Chapitre 5 (suite et fin)
Les flics, ils sont ce qu’ils sont, c’est vrai, mais lorsqu’ils sont corrects, il faut le reconnaître. Et honnêtes, car ils le furent. Enfin, le marché qu’ils me proposèrent.
Ils passèrent l’éponge sur les réserves du restau – qu’ils emportèrent en disant : « Ça, c’est pour les cousins. Ils seront contents ! », mais je n’ai pas compris ce qu’ils voulaient dire par là –, en laissant un peu pour Christine pour pas la sevrer d’un coup, qu’ils ont dit, que c’est mauvais. Ils arrêtèrent ce salaud de Clément sur mon témoignage et me demandèrent de jouer à celui, pour quelque temps seulement, qui avait repris son trafic. Ils voulaient que j’écoule la cinquantaine de doses de la commode pour « montrer » que le commerce continuait et pousser ainsi le « fournisseur » de Clément à se dévoiler.

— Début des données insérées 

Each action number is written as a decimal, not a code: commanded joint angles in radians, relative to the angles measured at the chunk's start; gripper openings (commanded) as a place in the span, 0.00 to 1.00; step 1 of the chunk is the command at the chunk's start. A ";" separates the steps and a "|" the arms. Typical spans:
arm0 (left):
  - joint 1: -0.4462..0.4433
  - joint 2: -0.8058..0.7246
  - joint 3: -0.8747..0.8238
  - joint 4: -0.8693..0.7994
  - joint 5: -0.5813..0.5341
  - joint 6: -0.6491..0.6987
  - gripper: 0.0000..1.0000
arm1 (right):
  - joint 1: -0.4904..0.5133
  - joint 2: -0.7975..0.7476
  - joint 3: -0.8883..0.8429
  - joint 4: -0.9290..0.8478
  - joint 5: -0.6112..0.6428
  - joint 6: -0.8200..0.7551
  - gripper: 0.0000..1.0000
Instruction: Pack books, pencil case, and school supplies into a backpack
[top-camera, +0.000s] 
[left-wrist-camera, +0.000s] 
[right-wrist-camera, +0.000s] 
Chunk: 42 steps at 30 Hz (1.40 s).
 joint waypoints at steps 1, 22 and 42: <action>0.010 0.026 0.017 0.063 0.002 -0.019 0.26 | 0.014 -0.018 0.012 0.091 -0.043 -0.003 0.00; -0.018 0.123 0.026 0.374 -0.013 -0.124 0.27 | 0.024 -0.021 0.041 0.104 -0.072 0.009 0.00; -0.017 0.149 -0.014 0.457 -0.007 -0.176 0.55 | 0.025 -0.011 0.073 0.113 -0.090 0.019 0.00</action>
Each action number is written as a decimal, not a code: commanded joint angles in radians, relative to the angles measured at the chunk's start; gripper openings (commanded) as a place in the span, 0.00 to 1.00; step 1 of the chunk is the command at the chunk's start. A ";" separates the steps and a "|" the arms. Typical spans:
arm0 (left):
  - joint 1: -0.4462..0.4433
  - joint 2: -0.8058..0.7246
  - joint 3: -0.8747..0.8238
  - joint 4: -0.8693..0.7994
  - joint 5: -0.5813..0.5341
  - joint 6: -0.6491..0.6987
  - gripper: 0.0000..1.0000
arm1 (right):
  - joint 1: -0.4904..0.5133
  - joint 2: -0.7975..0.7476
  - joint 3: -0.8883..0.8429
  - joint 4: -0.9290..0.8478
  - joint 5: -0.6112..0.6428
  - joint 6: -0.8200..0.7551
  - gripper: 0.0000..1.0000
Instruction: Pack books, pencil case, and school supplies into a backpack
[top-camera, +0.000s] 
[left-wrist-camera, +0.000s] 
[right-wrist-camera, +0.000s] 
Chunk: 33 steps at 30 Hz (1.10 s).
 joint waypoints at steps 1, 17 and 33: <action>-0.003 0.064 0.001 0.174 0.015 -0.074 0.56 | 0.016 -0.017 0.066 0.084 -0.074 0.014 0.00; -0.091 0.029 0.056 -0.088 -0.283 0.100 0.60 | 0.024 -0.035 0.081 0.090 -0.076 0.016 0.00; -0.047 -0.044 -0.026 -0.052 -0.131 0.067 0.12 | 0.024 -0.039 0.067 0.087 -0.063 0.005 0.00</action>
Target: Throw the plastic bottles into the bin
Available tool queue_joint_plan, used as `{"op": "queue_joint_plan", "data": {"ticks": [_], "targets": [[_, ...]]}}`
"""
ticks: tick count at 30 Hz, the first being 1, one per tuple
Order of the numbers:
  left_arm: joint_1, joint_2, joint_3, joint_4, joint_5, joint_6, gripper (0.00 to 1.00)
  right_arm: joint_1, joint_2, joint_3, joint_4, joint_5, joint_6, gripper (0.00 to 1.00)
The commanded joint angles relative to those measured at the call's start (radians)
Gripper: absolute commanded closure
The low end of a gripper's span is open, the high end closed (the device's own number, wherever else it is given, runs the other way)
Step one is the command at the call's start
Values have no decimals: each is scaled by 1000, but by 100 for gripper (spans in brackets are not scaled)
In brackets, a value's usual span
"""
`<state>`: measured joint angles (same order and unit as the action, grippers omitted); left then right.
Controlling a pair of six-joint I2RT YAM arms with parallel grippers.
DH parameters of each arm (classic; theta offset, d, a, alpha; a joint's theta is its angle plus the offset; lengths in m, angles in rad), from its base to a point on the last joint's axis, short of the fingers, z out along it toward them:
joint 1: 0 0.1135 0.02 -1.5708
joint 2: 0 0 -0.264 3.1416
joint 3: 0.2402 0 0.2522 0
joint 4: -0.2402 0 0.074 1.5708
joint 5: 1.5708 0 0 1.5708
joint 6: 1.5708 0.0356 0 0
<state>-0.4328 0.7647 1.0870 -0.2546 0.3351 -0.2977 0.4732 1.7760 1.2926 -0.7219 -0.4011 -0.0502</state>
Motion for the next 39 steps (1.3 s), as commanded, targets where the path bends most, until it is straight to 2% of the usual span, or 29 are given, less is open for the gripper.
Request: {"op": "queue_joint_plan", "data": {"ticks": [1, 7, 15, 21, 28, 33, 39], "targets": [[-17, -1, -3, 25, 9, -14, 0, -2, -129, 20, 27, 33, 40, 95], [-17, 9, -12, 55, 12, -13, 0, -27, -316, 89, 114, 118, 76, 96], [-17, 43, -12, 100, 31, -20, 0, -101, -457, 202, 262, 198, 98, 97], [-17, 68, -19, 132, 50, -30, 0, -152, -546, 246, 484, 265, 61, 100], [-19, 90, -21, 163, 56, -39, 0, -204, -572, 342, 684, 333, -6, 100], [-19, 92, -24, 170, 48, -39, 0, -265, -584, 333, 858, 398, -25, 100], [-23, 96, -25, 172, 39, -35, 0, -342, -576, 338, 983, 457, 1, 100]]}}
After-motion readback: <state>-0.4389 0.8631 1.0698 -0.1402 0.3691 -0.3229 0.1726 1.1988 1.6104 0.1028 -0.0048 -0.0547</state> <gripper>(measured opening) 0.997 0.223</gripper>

C’était honnête et je conservais ma patente. Faut dire qu’on était quand même là depuis trois générations et que la police n’avait jamais rien trouvé à redire sur nous. « Même sous l’Occupation ! » répétait souvent ma mère avec fierté de son vivant.
Chaque fois que je fournissais un « client », je me plaignais amèrement de l’épuisement prochain de ma petite réserve. En espérant que ça remonte quelque part.
Tout ça dura quinze jours pendant lesquels je dus supporter une Christine hystéro et infernale. Me traitant de tous les noms, mouchard, indic… M’accusant de l’arrestation de son Clément. Menaçant tantôt de se suicider, tantôt d’aller se dénoncer pour qu’on relâche son amant et qu’on me retire ma patente.
J’aurais dû la tuer à ce moment-là. Mais je ne pouvais concevoir de perdre à la fois ma Christine et ma patente. Ni prévoir ce qui allait arriver. Car ce fut le début de la grande dégringolade après l’enfer conjugal.
Puis, un soir, alors qu’il ne me restait que quatre doses et que je me plaignais du tarissement de mon stock, elle me dit tout à trac :
– T’inquiète, mon amour !
Je n’y prêtai même pas attention. Une connerie de plus, me dis-je. Tant elle m’y avait habitué.
Le lendemain matin, elle me lança un énigmatique :
– Je vais en courses !
J’étais sur le coup de onze heures devant mes fourneaux. Quand elle pénétra dans mon antre, alors qu’elle n’y mettait jamais les pieds, car c’eût été porter atteinte à sa dignité de secrétaire ministérielle.
– Tiens ! mon biquet, lança-t-elle négligemment tout en tenant à bout de bras un sac de papier.
J’étais en train de préparer les échalotes pour la bavette du déjeuner. Le plat du jour.
– C’est quoi ? dis-je en tournant légèrement la tête vers elle.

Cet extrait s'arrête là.